What he said here was more or less typical of his whole life. Sunday was always the day on which he wrote his private letters,—even prepared his invoices,—and he wrote to one of his overseers that his letters should be mailed so as to reach him Saturday, as by so doing they could be answered the following day. Nor did he limit himself to this, for he entertained company, closed land purchases, sold wheat, and, while a Virginia planter, went foxhunting, on Sunday. It is to be noted, however, that he considered the scruples of others as to the day. When he went among his western tenants, rent-collecting, he entered in his diary that, it “being Sunday and the People living on my Land apparently very religious, it was thought best to postpone going among them till to-morrow,” and in his journey through New England, because it was “contrary to the law and disagreeable to the People of this State (Connecticut) to travel on the Sabbath day—and my horses, after passing through such intolerable roads, wanting rest, I stayed at Perkins’ tavern (which, by the bye, is not a good one) all day—and a meetinghouse being within a few rods of the door, I attended the morning and evening services, and heard very lame discourses from a Mr. Pond.” It is of this experience that tradition says the President started to travel, but was promptly arrested by a Connecticut tithing-man. The story, however, lacks authentication.

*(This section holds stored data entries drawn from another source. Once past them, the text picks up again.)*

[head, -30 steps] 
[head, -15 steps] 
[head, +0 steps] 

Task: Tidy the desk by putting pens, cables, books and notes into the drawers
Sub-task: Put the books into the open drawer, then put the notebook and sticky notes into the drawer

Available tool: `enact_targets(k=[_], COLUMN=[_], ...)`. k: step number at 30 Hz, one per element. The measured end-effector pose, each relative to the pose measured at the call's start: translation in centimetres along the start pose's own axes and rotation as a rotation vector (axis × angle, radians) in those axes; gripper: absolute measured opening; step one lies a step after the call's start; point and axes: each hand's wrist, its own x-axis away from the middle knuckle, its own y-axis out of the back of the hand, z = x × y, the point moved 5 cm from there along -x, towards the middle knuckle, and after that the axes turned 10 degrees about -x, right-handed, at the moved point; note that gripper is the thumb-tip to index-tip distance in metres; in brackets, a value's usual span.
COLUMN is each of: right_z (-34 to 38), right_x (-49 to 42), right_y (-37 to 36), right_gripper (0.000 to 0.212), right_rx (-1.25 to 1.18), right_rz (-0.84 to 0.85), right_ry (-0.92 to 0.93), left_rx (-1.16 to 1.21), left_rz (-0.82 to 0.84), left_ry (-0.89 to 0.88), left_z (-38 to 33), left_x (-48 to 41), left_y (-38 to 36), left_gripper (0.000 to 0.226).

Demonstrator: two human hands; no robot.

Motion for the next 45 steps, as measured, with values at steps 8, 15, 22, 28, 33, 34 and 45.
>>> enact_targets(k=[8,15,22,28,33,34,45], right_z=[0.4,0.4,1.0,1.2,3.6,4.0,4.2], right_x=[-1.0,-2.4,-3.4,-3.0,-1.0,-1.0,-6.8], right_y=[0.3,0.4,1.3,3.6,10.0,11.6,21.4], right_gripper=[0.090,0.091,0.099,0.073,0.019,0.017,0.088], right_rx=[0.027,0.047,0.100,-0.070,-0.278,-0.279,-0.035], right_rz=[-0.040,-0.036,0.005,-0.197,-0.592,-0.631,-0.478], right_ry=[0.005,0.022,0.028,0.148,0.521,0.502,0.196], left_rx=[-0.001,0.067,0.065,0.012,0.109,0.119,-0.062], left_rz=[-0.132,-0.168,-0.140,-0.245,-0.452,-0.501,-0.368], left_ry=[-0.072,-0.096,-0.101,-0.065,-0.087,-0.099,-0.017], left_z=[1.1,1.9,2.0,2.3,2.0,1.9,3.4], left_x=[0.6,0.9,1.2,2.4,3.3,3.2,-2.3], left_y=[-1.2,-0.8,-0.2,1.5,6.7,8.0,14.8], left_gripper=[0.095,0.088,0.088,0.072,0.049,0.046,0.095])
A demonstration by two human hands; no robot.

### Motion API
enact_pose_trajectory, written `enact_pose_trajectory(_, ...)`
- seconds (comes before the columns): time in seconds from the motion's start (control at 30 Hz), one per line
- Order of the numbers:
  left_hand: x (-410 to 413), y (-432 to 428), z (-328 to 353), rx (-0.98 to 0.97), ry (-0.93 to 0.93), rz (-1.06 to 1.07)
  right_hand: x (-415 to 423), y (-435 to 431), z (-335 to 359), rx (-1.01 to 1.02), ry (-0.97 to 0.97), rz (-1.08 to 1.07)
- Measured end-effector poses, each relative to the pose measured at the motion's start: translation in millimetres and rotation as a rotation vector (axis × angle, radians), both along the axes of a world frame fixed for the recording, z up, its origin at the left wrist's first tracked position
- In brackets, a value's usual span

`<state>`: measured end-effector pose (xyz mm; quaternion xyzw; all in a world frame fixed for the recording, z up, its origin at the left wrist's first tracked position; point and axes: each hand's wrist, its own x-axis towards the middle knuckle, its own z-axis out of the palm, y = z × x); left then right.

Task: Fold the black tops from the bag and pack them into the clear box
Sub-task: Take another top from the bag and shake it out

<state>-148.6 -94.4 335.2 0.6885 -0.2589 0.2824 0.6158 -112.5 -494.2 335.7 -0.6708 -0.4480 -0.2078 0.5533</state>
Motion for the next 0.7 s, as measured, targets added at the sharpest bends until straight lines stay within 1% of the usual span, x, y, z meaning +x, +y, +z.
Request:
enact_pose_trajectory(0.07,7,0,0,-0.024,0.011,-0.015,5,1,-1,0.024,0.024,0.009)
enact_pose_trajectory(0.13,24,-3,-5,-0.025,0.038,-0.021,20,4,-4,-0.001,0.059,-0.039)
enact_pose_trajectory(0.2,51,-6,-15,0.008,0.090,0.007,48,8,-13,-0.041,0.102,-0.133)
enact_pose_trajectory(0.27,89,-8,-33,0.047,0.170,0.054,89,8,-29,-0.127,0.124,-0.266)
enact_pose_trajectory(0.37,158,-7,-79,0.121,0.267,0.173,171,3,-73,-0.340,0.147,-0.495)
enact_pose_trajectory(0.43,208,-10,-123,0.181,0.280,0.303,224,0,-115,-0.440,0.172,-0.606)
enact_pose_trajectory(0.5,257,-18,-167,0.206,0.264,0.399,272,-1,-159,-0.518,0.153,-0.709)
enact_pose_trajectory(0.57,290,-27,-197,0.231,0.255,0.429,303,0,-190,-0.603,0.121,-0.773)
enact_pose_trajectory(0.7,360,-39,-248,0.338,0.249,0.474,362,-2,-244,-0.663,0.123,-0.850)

There can be no doubt that religious intolerance was not a part of Washington’s character. In 1775, when the New England troops intended to celebrate Guy Fawkes day, as usual, the General Orders declared that “as the Commander in chief has been apprised of a design, formed for the observance of that ridiculous and childish custom of burning the effigy of the Pope, he cannot help expressing his surprise, that there should be officers and soldiers in this army so void of common sense, as not to see the impropriety of such a step.” When trying to secure some servants, too, he wrote that “if they are good workmen, they may be from Asia, Africa, or Europe; they may be Mahometans, Jews, or Christians of any sect, or they may be Atheists.” When the bill taxing all the people of Virginia to support the Episcopal Church (his own) was under discussion, he threw his weight against it, as far as concerned the taxing of other sectaries, but adding:
“Although no man’s sentiments are more opposed to any kind of restraint upon religious principles than mine are, yet I must confess, that I am not amongst the number of those, who are so much alarmed at the thoughts of making people pay towards the support of that which they profess, if of the denomination, of Christians, or to declare themselves Jews, Mahometans, or otherwise, and thereby obtain proper relief. As the matter now stands, I wish an assessment had never been agitated, and as it has gone so far, that the bill could die an easy death; because I think it will be productive of more quiet to the State, than by enacting it into a law, which in my opinion would be impolitic, admitting there is a decided majority for it, to the disquiet of a respectable minority. In the former case, the matter will soon subside; in the latter, it will rankle and perhaps convulse the State.”